Not content to rest on its laurels, however, the company outlined future plans via announcements concerning several areas:

  • Enterprise markets: Taking clear aim at Cisco, Huawei announced its intention to extend its reach in the enterprise. Today, the company provides enterprise network equipment, unified communications applications, and call centers and services to utilities, governments, railroads and financial services. The expanded market unit will add cloud-based ICT services and solutions. This would include the typical data center assets such as resource virtualization, security (via its Symantec partnership) and distributed storage, all of which it plans to support via a non-blocking network.
  • Consumer markets: Huawei is a bit late to the consumer device business, but it is clearly taking a page from the playbook of Taiwanese device superstar HTC by touting its own brand, whether in addition to—or in spite of—network operators. While the company already has some consumer products on store shelves, it now plans to offer smartphones, mobile Wi-Fi cards and dongles, home gateways, routers and set-top boxes, telepresence suites and more. Given the shift toward consumer recognition of device manufacturer names in the past several years, however, Huawei should have little difficulty adding one more product line to store shelves, even if the initial investment is onerous.
  • Corporate reorganization: Huawei plans to create four separate business units for carrier, enterprise, consumer and other lines.

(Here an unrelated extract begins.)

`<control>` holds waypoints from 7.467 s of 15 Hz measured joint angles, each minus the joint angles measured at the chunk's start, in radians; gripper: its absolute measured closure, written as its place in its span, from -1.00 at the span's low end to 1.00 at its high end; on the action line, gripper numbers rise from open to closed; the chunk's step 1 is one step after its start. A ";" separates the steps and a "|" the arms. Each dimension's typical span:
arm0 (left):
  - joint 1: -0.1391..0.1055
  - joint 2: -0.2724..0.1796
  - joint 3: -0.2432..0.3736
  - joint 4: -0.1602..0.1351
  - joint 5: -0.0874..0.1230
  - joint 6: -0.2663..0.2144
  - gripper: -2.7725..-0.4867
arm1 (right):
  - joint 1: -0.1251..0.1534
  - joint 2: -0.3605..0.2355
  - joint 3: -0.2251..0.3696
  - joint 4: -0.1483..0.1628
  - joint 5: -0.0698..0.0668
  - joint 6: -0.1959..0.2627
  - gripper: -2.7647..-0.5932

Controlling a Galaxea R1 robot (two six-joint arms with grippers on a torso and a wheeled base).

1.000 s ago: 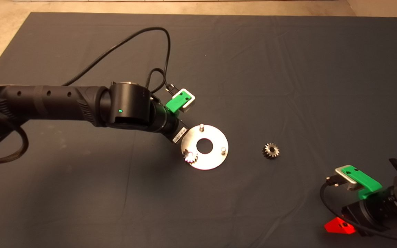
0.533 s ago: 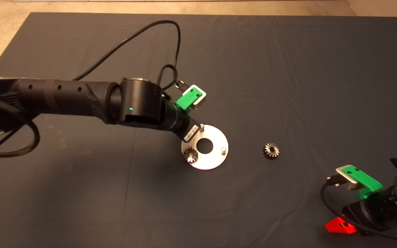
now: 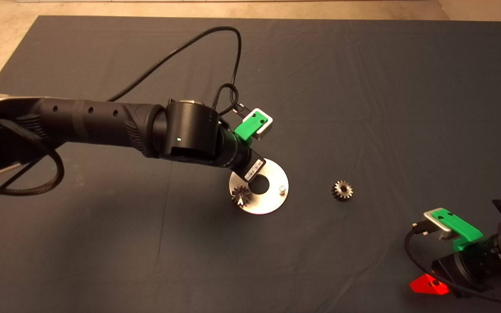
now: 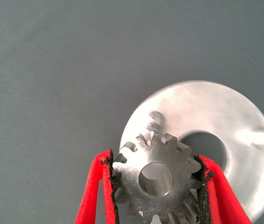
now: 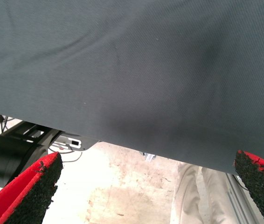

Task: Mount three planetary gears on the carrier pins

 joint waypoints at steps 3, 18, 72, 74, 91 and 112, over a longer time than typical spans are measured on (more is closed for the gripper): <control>0.001 0.012 -0.023 0.000 -0.036 0.000 0.86 | 0.000 0.000 0.000 0.000 0.000 0.000 -0.99; 0.014 0.058 -0.098 0.003 -0.086 0.000 0.86 | 0.000 -0.034 0.000 -0.002 0.001 -0.009 -0.99; 0.069 0.052 -0.113 0.059 -0.072 0.049 0.87 | 0.000 -0.098 0.000 -0.003 0.001 -0.057 -0.99; 0.069 0.052 -0.113 0.059 -0.073 0.049 0.85 | 0.000 -0.098 0.000 -0.003 0.001 -0.057 -0.99; 0.081 0.047 -0.113 0.075 -0.083 0.049 0.59 | 0.000 -0.100 0.000 -0.003 0.001 -0.057 -0.99; 0.086 -0.098 0.033 0.014 -0.058 0.049 -0.01 | 0.000 -0.103 0.000 -0.007 0.001 -0.057 -0.99</control>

While that works well for chart-ware, most industry practitioners know well the reality is not nearly as tidy. In fact, managers were slow to answer questions about cross-business-unit resource sharing, revenue splits, the role of services as a point of solution integration, etc., which force executives in competing companies to be too inwardly focused and slow to market. Huawei executives insist they won’t fall prey to those diseases, but there is little to back up their assertions at this time.
  • Global cybersecurity: Huawei plans to establish a special unit to address security overall, but with an eye toward being seen as a trustworthy supplier and partner. Executives outlined Huawei’s extensive security testing in Europe with BT, Deutsche Telekom, T-Mobile, Vodafone and France Telecom. The tests covered a multitude of domains, such as IP multimedia subsystem (IMS), femtocells, LTE-SAE, application servers, product life cycles and business continuity management. In all cases, Huawei passed the requisite tests and/or audits and was awarded either contracts or short-list vendor status.
  • Single: As a rallying cry for its carrier network line, Huawei announced its Single strategy as the industry’s preferred architecture. The Single strategy articulates a three-layer network plan including core, metro and RAN/fiber access network (FAN). To be sure, it is an all-IP network with distributed computing resources supporting Huawei’s cloud plans. Notably absent, however, was any of the unsavory detail normally associated with the reality of today’s networks and their constant state of hybrid TDM-IP transport and multi-vendor character.

There’s no doubt about it: Huawei’s growth is impressive, and competitors are wise to watch their backs when it comes to this aggressive player, particularly as the walls of protectionism start to crumble. Huawei may yet become the team to beat.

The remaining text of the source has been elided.